LISTED RECORDS:
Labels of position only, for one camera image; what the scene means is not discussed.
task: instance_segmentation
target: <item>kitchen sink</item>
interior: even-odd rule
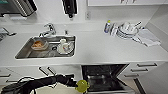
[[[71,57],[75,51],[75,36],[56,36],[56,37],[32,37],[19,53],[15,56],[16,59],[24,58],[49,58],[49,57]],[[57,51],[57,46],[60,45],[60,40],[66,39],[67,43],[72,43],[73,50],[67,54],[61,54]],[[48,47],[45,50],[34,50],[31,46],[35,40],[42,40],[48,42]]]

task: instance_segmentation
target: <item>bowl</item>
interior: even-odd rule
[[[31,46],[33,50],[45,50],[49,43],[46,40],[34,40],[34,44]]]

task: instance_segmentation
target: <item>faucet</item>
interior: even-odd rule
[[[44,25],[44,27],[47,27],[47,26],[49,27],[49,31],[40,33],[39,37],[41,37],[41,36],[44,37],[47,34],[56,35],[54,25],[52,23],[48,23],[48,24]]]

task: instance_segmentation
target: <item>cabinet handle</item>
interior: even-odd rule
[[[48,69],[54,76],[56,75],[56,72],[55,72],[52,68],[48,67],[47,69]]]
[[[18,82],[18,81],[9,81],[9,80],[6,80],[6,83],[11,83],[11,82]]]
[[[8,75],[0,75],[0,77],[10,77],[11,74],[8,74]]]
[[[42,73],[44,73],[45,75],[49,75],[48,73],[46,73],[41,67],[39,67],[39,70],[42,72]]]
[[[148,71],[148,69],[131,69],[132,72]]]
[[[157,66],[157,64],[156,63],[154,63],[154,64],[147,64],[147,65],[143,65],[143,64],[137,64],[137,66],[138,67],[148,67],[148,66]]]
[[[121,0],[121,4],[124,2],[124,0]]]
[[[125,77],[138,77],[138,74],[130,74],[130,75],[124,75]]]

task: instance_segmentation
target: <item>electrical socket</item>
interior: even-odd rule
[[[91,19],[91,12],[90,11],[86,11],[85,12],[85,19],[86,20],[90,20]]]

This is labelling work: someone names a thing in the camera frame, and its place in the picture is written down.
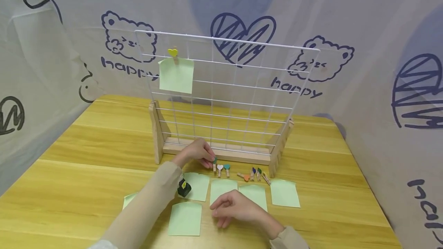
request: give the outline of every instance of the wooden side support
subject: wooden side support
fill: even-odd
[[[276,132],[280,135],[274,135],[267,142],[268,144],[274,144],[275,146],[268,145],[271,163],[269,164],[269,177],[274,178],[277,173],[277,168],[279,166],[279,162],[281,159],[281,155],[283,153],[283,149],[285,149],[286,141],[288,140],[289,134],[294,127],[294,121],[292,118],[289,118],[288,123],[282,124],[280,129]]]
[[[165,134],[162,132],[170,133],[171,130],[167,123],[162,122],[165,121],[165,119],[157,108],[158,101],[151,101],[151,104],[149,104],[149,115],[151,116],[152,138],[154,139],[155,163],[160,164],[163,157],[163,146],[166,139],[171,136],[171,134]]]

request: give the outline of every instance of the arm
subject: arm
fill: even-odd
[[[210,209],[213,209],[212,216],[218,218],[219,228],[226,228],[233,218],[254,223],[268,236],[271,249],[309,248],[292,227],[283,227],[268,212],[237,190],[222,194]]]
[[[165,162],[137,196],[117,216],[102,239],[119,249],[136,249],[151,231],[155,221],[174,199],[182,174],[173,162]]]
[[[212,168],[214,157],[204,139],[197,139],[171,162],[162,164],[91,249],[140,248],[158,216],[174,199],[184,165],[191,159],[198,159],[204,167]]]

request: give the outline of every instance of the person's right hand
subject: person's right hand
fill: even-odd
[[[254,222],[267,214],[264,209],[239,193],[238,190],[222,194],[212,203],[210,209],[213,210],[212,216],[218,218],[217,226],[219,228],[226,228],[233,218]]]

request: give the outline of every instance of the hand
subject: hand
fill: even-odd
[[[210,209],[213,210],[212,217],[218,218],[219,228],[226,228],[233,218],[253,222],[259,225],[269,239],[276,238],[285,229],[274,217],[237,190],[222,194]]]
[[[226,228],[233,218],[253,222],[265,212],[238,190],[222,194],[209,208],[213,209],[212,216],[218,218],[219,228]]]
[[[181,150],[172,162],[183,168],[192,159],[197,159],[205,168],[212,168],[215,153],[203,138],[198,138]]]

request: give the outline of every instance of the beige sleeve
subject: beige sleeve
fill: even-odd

AIM OF THE EXERCISE: Skipping the images, write out the whole listing exactly.

RESULT BELOW:
Labels of position only, for one camera image; what the scene means is not discussed.
task: instance_segmentation
target: <item>kitchen sink</item>
interior: even-odd rule
[[[71,57],[75,51],[75,36],[56,36],[56,37],[32,37],[19,53],[15,56],[16,59],[24,58],[49,58],[49,57]],[[57,51],[57,46],[60,45],[60,40],[66,39],[67,43],[72,43],[73,50],[67,54],[61,54]],[[48,47],[45,50],[34,50],[31,46],[35,40],[42,40],[48,42]]]

task: instance_segmentation
target: <item>bowl</item>
interior: even-odd rule
[[[31,46],[33,50],[45,50],[49,43],[46,40],[34,40],[34,44]]]

task: instance_segmentation
target: <item>faucet</item>
interior: even-odd rule
[[[44,25],[44,27],[47,27],[47,26],[49,27],[49,31],[40,33],[39,37],[41,37],[41,36],[44,37],[47,34],[56,35],[54,25],[52,23],[48,23],[48,24]]]

task: instance_segmentation
target: <item>cabinet handle</item>
interior: even-odd rule
[[[48,69],[54,76],[56,75],[56,72],[55,72],[52,68],[48,67],[47,69]]]
[[[18,82],[18,81],[9,81],[9,80],[6,80],[6,83],[11,83],[11,82]]]
[[[8,75],[0,75],[0,77],[10,77],[11,74],[8,74]]]
[[[42,73],[44,73],[45,75],[49,75],[48,73],[46,73],[41,67],[39,67],[39,70],[42,72]]]
[[[148,71],[148,69],[131,69],[132,72]]]
[[[157,66],[157,64],[156,63],[154,63],[154,64],[147,64],[147,65],[143,65],[143,64],[137,64],[137,66],[138,67],[148,67],[148,66]]]
[[[121,0],[121,4],[124,2],[124,0]]]
[[[125,77],[138,77],[138,74],[130,74],[130,75],[124,75]]]

task: instance_segmentation
target: <item>electrical socket</item>
interior: even-odd rule
[[[91,19],[91,12],[90,11],[86,11],[85,12],[85,19],[86,20],[90,20]]]

This is labelling work: someone names a thing in the camera frame, and its place in the picture is written down.
request: give the outline of every instance of the wooden side support
subject: wooden side support
fill: even-odd
[[[276,132],[280,135],[274,135],[267,142],[268,144],[274,144],[275,146],[268,145],[271,163],[269,164],[269,177],[274,178],[277,173],[277,168],[279,166],[279,162],[281,159],[281,155],[283,153],[283,149],[285,149],[286,141],[288,140],[289,134],[294,127],[294,121],[292,118],[289,118],[288,123],[282,124],[280,129]]]
[[[165,134],[162,132],[170,133],[171,130],[167,123],[162,122],[165,121],[165,119],[157,108],[158,101],[151,101],[151,104],[149,104],[149,115],[151,116],[152,138],[154,139],[155,163],[160,164],[163,157],[163,146],[166,139],[171,136],[171,134]]]

request: give the outline of every instance of the arm
subject: arm
fill: even-odd
[[[210,209],[213,209],[212,216],[218,218],[219,228],[226,228],[233,218],[254,223],[268,236],[271,249],[309,248],[292,227],[283,227],[268,212],[237,190],[222,194]]]
[[[165,162],[137,196],[117,216],[102,239],[119,249],[136,249],[151,231],[155,221],[174,199],[182,174],[173,162]]]
[[[212,168],[214,157],[204,139],[197,139],[171,162],[162,164],[91,249],[140,248],[158,216],[174,199],[184,165],[191,159],[198,159],[204,167]]]

request: give the outline of every instance of the person's right hand
subject: person's right hand
fill: even-odd
[[[254,222],[267,214],[264,209],[239,193],[238,190],[222,194],[212,203],[210,209],[213,210],[212,216],[218,218],[217,226],[219,228],[226,228],[233,218]]]

request: give the outline of every instance of the hand
subject: hand
fill: even-odd
[[[210,209],[213,210],[212,217],[218,218],[219,228],[226,228],[233,218],[253,222],[259,225],[269,239],[276,238],[285,229],[274,217],[237,190],[222,194]]]
[[[226,228],[233,218],[253,222],[265,212],[238,190],[222,194],[209,208],[213,209],[212,216],[218,218],[219,228]]]
[[[181,150],[172,162],[183,168],[192,159],[197,159],[205,168],[212,168],[215,153],[203,138],[198,138]]]

request: give the outline of every instance of the beige sleeve
subject: beige sleeve
fill: even-odd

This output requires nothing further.